Pull out every line of the listing below where "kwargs" appears.

----------------------------------------

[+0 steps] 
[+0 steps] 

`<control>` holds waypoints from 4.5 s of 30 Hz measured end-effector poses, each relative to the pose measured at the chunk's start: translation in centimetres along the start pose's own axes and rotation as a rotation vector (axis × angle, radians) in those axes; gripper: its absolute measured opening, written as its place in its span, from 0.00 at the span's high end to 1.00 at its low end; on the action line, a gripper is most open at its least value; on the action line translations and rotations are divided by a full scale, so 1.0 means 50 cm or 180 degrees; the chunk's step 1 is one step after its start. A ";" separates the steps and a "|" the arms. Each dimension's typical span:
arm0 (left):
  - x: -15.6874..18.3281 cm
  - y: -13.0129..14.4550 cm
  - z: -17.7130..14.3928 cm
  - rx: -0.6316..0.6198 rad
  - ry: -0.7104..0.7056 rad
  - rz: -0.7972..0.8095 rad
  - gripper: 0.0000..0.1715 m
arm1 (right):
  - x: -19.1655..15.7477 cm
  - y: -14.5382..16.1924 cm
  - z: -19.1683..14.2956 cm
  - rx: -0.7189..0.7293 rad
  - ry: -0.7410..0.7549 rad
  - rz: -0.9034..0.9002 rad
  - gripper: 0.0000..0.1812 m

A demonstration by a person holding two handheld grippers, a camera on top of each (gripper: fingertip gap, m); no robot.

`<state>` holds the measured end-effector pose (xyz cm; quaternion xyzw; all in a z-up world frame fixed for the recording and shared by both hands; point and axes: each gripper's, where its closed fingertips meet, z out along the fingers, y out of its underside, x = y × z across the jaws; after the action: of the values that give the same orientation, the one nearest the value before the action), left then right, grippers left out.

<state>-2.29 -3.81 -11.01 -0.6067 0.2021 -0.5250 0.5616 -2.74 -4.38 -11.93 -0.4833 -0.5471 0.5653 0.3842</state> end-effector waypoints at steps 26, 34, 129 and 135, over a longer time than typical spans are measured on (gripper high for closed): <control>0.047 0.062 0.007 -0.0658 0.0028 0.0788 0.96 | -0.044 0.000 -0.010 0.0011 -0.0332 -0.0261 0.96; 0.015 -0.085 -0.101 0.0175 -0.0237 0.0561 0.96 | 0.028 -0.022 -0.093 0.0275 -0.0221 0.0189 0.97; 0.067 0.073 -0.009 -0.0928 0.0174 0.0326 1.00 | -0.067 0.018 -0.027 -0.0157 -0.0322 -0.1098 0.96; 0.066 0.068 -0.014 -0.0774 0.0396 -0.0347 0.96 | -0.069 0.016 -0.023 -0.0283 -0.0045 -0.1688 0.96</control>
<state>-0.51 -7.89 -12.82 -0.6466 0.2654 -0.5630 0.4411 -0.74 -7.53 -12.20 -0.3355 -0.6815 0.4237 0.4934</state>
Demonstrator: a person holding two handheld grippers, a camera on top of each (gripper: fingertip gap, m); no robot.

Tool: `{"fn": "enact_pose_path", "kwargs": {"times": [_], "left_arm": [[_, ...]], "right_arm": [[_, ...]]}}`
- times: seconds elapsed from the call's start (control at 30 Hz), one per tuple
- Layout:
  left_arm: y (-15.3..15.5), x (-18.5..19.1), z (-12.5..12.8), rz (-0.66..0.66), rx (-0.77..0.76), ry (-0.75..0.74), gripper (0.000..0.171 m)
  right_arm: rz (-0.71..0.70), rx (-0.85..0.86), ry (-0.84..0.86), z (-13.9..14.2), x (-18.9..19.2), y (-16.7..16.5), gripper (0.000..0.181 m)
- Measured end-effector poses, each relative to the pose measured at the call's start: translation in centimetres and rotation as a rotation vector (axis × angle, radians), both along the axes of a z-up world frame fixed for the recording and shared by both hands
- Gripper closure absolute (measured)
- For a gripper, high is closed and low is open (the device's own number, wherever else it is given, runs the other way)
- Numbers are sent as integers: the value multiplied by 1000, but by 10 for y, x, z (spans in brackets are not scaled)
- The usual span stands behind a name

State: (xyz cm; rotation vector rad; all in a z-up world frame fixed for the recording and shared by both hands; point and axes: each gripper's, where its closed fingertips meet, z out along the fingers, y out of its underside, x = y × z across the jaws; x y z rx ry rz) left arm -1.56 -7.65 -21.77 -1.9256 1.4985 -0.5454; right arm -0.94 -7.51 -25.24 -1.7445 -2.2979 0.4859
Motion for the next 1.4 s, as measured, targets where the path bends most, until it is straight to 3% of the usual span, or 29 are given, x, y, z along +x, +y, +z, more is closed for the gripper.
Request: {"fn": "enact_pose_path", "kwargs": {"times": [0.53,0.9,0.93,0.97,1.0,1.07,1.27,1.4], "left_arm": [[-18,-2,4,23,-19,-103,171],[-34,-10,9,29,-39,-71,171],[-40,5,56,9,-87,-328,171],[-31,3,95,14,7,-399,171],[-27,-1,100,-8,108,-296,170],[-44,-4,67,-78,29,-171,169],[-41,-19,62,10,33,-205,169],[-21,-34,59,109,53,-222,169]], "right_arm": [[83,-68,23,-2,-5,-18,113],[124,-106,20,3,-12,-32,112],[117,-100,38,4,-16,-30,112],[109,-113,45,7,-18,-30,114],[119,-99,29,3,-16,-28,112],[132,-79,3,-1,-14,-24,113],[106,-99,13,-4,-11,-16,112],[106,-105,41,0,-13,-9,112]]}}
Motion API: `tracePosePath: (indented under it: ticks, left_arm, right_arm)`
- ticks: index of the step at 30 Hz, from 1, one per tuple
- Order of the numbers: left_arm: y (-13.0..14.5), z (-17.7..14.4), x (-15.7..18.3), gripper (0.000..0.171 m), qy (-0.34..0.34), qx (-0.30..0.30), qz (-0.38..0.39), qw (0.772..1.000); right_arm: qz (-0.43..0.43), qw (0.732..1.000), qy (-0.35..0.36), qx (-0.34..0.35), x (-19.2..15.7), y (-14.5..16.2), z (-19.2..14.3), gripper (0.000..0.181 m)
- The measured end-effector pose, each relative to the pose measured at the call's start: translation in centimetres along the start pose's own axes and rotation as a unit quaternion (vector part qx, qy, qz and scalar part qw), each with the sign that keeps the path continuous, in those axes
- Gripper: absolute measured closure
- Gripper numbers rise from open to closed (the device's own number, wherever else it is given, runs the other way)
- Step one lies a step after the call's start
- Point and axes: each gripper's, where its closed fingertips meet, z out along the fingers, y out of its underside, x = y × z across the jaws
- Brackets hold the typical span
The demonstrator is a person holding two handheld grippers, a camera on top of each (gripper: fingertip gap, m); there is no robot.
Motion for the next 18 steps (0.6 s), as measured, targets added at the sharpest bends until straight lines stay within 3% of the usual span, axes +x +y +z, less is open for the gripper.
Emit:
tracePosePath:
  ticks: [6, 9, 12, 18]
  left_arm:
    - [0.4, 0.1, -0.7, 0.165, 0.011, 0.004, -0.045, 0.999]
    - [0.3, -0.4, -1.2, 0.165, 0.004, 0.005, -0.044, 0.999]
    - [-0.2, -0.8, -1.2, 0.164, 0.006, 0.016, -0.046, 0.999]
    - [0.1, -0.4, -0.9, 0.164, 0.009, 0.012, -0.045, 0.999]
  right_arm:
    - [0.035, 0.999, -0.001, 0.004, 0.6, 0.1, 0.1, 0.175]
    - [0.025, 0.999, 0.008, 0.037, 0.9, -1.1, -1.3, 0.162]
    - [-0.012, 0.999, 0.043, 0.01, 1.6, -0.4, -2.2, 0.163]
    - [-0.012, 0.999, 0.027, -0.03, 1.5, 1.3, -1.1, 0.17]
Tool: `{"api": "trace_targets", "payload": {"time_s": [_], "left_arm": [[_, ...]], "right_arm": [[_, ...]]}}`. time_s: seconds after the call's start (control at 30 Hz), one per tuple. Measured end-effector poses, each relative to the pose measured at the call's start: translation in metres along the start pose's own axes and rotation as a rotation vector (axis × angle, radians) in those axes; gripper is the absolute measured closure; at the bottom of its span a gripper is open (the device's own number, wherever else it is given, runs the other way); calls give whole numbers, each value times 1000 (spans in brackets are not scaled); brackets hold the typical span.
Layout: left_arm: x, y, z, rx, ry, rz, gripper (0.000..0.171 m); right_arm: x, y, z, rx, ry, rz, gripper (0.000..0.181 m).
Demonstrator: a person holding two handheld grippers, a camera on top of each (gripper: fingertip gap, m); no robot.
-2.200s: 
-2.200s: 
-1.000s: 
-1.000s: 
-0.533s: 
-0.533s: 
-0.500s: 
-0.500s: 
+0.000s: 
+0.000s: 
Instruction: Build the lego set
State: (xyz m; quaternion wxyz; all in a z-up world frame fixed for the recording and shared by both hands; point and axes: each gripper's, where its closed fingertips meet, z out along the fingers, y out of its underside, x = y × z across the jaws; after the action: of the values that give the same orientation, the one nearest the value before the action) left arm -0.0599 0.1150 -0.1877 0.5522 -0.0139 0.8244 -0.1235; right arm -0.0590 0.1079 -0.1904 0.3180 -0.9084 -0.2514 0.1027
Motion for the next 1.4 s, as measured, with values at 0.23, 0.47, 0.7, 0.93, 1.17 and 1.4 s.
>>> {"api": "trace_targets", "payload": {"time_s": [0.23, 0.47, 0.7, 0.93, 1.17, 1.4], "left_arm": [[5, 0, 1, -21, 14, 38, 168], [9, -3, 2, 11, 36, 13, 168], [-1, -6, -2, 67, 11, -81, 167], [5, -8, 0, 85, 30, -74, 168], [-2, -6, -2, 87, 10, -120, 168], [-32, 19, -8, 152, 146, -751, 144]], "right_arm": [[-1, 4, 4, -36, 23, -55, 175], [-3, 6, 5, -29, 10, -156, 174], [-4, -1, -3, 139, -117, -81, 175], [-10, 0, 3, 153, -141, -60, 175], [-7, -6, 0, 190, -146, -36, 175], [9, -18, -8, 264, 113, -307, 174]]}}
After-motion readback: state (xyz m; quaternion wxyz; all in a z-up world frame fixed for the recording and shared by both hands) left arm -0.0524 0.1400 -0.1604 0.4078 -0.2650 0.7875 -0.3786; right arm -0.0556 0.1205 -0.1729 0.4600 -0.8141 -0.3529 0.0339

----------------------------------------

## FINISHED TASK
Tool: `{"fn": "enact_pose_path", "kwargs": {"times": [_], "left_arm": [[_, ...]], "right_arm": [[_, ...]]}}`
Request: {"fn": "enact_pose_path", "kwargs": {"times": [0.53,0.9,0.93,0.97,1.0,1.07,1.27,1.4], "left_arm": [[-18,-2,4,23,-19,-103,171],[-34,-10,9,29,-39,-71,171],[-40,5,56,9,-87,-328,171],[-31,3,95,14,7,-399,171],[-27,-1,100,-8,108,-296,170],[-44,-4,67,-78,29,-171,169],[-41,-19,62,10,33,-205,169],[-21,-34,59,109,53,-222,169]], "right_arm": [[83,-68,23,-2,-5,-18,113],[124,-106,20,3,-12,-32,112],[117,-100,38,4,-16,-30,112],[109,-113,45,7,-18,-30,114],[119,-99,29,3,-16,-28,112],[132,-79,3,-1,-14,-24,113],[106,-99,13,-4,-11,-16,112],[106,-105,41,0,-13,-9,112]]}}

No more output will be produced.